My time spent in California was both relaxing and enlightening. I spent much of my time alone, since my friends and family were at work, and I had the opportunity to reflect on all that has happened in the last year. There are times, I must admit, that I feel guilty for leaving. My family ties are so strong that I often feel incomplete knowing that my family is so far away from me. Being in New York City is not what anyone had ever intended for me. I went to college to become a Human Resources specialist, not a performer on Broadway. Sometimes I feel selfish for going after what I want most in this world, in this life. Part of being an adult means making sacrifices, and I am being childish by refusing to honor those obligations.
Then I got to thinking: maybe that is my sacrifice. Leaving everything I knew, everything that ever made me feel comfortable, behind. Turning myself inside out and putting everything I have on the line. Opening myself up to criticism and judgement, all for the hope of just a little bit of recognition in the world. Because doing this for myself means being an inspiration for someone else who wants to take a life-changing leap. It's silly to think that anybody back home holds this adventure against me. Being here means being me, wholly, happily, and unapologetically. I'm starting to see that now. I take criticism with a grain of salt; everyone's entitled to their opinions. I no longer seek out to please everyone I encounter; it's a big enough job to please myself. I am proud of my work and where I've come, even if the steps I take are smaller than my peers. Relatively speaking, I've come a long, long way.

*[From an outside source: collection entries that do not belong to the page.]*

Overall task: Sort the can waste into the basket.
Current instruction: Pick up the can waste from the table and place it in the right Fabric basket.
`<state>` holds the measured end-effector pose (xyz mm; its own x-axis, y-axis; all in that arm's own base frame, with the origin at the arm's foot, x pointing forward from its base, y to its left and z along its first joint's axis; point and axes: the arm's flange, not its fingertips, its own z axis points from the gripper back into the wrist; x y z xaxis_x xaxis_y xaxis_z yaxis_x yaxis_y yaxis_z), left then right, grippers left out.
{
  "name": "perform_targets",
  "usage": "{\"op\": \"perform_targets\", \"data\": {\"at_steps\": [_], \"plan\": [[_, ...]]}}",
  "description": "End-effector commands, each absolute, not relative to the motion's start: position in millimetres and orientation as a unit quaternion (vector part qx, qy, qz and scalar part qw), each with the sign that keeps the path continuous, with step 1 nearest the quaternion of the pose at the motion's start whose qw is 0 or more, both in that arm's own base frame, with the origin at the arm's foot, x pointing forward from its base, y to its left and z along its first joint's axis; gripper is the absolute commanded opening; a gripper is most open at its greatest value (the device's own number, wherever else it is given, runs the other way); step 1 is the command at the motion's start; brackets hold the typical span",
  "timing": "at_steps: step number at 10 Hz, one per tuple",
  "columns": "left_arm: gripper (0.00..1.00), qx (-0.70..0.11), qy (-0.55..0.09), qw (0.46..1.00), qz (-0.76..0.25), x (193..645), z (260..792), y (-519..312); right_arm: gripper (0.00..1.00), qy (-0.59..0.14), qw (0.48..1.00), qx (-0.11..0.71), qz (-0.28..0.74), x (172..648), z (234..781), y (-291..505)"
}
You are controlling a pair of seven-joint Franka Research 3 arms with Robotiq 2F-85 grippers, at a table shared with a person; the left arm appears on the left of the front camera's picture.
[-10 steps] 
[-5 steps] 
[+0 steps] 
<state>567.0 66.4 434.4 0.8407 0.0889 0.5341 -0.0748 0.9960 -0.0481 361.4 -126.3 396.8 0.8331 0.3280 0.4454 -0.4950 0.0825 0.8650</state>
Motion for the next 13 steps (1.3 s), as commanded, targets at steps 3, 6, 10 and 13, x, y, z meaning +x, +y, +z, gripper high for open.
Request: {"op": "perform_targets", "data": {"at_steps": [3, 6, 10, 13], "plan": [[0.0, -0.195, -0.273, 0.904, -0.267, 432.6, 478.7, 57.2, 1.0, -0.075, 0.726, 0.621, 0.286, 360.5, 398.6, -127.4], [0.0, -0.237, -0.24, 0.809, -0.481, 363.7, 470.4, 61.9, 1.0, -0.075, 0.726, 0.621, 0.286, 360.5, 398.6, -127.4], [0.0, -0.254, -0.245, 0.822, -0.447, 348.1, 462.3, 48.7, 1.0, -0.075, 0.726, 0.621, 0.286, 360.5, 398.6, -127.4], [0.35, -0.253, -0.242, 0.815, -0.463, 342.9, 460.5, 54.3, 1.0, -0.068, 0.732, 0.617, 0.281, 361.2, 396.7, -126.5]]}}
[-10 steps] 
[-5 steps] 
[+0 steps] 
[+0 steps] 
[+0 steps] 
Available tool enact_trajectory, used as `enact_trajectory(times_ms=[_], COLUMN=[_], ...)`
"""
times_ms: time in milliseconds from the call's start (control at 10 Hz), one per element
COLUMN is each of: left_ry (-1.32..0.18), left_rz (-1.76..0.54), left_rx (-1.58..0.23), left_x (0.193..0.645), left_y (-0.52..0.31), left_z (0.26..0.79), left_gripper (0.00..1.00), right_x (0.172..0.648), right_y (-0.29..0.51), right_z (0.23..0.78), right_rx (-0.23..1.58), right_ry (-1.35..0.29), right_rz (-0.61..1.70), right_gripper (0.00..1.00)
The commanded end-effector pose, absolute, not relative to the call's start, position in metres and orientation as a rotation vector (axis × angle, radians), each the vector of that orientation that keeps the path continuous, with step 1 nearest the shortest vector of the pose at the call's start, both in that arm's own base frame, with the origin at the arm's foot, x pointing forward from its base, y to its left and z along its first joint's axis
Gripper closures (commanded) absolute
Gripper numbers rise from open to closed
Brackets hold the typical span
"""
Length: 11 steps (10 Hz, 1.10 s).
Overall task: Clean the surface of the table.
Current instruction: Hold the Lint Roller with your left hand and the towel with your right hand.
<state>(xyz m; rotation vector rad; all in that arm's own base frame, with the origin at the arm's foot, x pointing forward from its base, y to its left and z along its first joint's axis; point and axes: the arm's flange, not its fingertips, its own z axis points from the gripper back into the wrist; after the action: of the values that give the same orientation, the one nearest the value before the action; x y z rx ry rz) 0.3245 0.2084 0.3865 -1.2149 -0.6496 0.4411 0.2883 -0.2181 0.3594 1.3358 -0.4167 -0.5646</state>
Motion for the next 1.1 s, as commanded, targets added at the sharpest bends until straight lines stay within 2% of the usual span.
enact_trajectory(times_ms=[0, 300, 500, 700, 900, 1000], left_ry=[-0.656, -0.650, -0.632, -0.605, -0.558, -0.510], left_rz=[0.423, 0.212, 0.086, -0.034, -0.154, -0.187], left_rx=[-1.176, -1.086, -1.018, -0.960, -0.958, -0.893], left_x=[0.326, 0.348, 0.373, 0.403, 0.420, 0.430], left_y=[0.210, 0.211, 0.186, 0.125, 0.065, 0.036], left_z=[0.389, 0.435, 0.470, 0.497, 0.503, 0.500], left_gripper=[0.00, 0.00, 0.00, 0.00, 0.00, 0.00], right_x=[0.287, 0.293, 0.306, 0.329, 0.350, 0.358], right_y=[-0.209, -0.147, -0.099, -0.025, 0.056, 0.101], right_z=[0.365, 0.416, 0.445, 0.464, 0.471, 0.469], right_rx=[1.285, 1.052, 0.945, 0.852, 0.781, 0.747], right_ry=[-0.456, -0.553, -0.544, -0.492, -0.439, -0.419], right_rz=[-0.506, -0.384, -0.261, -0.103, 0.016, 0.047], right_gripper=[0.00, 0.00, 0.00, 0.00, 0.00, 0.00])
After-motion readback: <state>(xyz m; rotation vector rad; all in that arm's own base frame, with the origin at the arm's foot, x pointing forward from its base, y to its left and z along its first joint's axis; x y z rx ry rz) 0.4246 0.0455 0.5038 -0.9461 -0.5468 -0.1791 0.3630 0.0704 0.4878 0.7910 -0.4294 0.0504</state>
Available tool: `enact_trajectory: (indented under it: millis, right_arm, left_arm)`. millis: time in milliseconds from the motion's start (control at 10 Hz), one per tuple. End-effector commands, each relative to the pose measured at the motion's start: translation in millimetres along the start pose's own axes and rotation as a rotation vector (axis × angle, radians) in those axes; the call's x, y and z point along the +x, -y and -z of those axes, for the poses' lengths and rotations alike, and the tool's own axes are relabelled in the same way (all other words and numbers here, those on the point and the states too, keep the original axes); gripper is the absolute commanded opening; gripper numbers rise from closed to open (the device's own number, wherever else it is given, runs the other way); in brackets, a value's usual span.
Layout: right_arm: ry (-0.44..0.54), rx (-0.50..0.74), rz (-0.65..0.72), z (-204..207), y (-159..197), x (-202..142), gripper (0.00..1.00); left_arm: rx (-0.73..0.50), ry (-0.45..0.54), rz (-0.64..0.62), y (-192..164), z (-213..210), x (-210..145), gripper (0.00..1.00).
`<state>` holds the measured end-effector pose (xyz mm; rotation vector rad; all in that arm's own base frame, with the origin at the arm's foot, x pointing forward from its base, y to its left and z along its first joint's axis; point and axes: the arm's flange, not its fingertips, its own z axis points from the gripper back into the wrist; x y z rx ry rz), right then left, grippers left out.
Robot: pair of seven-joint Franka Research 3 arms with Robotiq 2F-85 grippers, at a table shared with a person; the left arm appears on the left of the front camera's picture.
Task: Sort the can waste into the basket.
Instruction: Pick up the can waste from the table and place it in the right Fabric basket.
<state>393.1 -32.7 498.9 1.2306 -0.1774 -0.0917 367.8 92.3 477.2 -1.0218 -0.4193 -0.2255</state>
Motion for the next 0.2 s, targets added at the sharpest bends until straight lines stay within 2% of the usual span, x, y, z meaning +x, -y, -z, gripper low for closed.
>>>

Returning to New York after my time spent away, I felt like I had slipped back in unnoticed. The currents of the Hudson and East Rivers, the pulsating current of Manhattan itself, engulfed me swiftly, easily, as if I had never left the water to begin with. It was a good feeling, knowing this place has become welcoming, without ceremony, and simple to understand. Home-home, California-Home, felt that way once. So then, I guess this is a big moment in my life.
Hello New York City. I'm home.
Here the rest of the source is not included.